Task to complete: Find the lines below that contain the string "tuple". Copy each one.

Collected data
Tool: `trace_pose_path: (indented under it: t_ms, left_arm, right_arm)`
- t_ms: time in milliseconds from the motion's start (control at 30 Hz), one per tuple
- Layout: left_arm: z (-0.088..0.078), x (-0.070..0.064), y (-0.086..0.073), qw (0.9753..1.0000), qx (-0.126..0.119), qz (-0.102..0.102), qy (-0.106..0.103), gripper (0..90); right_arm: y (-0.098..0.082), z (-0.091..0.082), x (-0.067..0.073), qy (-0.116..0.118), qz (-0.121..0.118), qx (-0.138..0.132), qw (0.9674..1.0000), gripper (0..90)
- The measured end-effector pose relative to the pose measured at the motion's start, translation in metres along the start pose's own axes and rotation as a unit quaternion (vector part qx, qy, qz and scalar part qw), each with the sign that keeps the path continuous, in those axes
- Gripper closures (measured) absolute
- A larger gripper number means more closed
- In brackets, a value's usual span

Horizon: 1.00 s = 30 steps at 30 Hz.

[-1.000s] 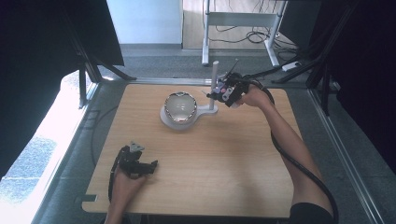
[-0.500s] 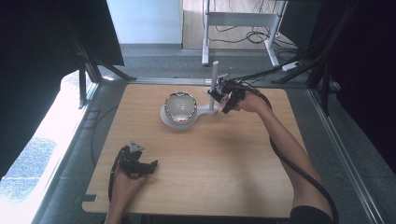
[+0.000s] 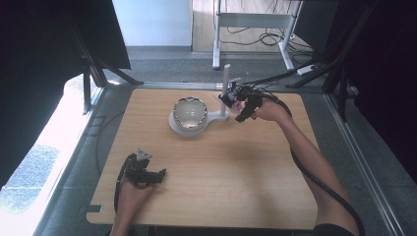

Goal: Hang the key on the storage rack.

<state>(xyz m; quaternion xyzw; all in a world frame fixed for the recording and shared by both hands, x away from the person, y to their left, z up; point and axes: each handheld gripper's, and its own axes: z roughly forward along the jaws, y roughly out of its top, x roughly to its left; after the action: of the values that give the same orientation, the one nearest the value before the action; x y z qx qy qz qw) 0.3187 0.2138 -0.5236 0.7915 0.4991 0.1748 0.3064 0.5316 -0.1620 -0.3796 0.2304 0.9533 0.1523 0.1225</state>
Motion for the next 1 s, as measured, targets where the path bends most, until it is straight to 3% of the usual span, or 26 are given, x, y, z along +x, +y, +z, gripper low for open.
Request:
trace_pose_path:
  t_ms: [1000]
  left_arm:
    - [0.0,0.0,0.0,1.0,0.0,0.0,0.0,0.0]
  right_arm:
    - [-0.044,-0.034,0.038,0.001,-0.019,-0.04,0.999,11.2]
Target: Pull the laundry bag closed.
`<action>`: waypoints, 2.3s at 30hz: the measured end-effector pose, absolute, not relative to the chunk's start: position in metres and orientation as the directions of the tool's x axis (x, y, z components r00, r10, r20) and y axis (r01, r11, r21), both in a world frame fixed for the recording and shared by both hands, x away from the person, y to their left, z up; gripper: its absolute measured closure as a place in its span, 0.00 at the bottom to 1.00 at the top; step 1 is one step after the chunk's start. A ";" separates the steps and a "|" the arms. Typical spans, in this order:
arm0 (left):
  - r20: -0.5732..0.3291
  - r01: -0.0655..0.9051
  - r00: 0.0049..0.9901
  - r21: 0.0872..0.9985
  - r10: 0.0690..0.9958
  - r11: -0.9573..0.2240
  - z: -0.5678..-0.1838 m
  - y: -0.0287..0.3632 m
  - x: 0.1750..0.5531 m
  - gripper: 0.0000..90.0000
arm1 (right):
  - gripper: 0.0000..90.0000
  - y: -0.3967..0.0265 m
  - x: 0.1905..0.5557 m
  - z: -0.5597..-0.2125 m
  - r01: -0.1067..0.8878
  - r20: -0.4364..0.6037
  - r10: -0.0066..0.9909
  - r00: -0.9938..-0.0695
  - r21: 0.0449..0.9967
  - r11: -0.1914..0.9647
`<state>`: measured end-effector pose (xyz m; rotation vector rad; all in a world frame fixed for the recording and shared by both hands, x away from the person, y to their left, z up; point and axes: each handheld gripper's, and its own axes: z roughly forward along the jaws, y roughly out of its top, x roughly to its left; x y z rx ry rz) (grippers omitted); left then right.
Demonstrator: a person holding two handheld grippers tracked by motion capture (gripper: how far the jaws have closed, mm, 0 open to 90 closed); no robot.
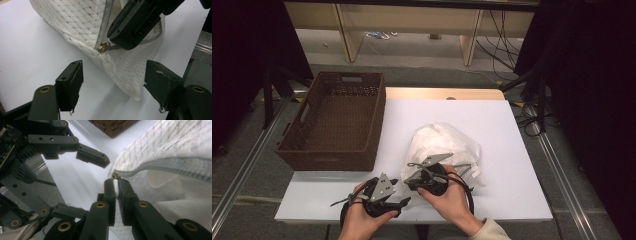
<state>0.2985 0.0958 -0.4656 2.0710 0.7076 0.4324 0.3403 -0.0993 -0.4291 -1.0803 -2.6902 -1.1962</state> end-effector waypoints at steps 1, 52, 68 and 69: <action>0.071 0.308 0.784 0.818 0.617 -0.485 -0.464 0.098 0.301 0.37 | 0.96 -0.100 0.340 -0.429 0.593 0.269 0.586 -0.764 0.652 0.473; 0.032 0.316 0.782 0.840 0.622 -0.441 -0.442 0.104 0.306 0.96 | 0.97 -0.126 0.325 -0.389 0.638 0.172 0.692 -0.701 0.585 0.501; 0.022 0.318 0.778 0.848 0.628 -0.423 -0.444 0.103 0.306 0.96 | 0.97 -0.128 0.324 -0.386 0.651 0.177 0.699 -0.693 0.571 0.500; 0.021 0.318 0.777 0.849 0.629 -0.423 -0.443 0.103 0.306 0.96 | 0.97 -0.128 0.324 -0.386 0.657 0.185 0.700 -0.690 0.567 0.497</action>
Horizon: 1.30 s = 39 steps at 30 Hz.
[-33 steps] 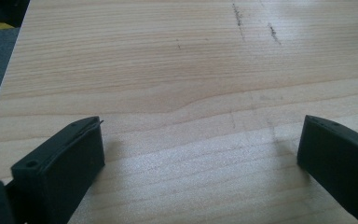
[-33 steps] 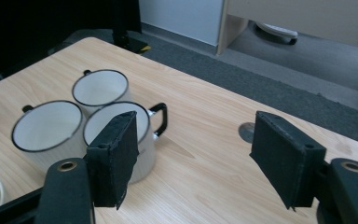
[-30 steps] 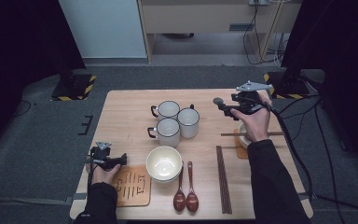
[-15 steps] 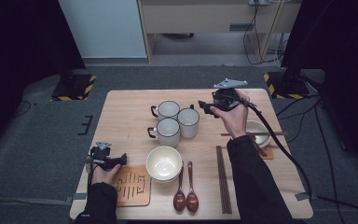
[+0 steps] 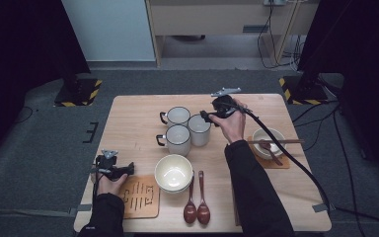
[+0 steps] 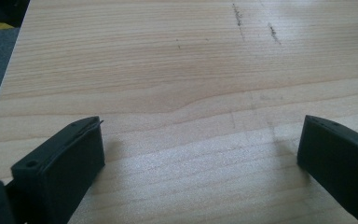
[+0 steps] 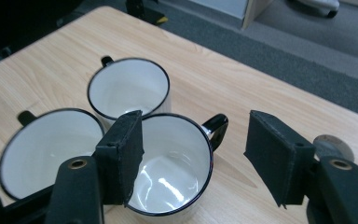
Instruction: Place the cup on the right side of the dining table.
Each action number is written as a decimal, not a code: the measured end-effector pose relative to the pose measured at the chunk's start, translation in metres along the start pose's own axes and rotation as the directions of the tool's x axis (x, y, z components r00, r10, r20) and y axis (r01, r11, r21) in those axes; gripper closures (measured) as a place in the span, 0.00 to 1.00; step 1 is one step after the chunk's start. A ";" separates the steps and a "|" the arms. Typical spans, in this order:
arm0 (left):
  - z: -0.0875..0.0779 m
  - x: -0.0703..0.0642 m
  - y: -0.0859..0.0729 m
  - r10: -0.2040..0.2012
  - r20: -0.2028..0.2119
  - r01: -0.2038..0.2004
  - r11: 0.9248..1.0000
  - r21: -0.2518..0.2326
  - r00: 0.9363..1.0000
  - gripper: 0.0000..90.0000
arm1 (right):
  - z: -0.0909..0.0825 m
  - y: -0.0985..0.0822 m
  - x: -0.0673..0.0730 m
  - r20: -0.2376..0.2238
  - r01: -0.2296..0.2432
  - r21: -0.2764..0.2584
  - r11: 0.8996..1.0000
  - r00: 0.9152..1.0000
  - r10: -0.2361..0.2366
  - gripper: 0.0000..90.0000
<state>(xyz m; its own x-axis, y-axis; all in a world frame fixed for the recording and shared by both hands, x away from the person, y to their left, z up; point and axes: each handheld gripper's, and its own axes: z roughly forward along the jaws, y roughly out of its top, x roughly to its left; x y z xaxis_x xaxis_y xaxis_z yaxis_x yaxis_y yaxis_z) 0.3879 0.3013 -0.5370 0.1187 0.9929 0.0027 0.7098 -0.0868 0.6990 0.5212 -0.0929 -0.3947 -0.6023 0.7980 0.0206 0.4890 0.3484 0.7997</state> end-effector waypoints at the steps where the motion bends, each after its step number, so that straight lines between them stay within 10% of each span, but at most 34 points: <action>1: 0.000 0.000 0.000 0.000 0.000 0.000 1.000 0.000 1.000 0.00 | 0.004 -0.001 0.000 0.000 -0.002 0.012 1.000 1.000 0.002 0.41; 39: 0.000 0.000 0.000 0.000 0.000 0.000 1.000 0.000 1.000 0.00 | 0.059 -0.023 -0.008 -0.009 -0.030 0.216 0.976 0.999 0.033 0.60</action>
<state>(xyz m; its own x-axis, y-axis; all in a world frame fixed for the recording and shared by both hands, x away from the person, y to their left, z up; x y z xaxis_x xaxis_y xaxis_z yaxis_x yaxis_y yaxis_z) 0.3879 0.3013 -0.5370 0.1188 0.9929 0.0026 0.7098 -0.0868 0.6991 0.5520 -0.0787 -0.4491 -0.5919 0.8043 0.0525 0.6318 0.4225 0.6499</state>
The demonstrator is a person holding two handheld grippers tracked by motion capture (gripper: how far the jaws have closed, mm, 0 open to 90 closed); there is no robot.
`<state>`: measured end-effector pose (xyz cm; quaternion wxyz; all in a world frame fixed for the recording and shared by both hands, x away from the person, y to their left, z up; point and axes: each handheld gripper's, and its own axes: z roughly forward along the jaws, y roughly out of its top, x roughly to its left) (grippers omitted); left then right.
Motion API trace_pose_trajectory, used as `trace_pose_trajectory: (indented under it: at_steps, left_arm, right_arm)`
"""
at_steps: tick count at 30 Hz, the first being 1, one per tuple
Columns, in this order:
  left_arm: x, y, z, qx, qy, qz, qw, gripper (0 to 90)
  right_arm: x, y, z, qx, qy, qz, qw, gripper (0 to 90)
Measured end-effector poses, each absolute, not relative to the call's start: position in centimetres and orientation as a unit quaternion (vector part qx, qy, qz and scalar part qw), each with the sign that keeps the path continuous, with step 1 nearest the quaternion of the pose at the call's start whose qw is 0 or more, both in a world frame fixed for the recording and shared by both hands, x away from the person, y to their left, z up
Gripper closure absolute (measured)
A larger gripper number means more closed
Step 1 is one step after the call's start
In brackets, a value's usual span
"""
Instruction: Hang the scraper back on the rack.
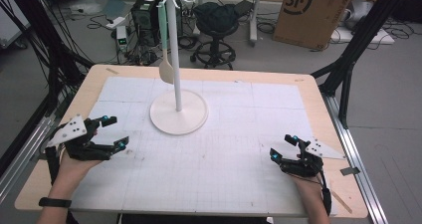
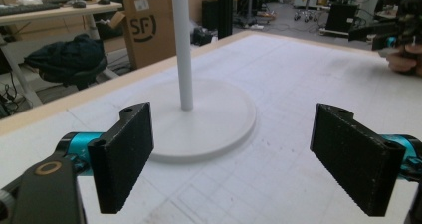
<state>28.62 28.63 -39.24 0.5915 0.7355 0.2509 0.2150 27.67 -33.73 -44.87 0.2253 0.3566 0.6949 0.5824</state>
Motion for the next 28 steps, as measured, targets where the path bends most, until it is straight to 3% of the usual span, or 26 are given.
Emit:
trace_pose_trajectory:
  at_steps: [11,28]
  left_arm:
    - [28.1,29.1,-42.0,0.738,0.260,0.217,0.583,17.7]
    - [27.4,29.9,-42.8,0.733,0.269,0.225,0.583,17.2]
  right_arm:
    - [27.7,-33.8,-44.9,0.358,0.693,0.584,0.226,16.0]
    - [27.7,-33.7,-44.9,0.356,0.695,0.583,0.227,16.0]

Result of this exercise:
- t_ms: time in milliseconds from the motion's start (control at 30 Hz), one per tuple
at_steps: tick count at 30 Hz, the first being 1, one per tuple

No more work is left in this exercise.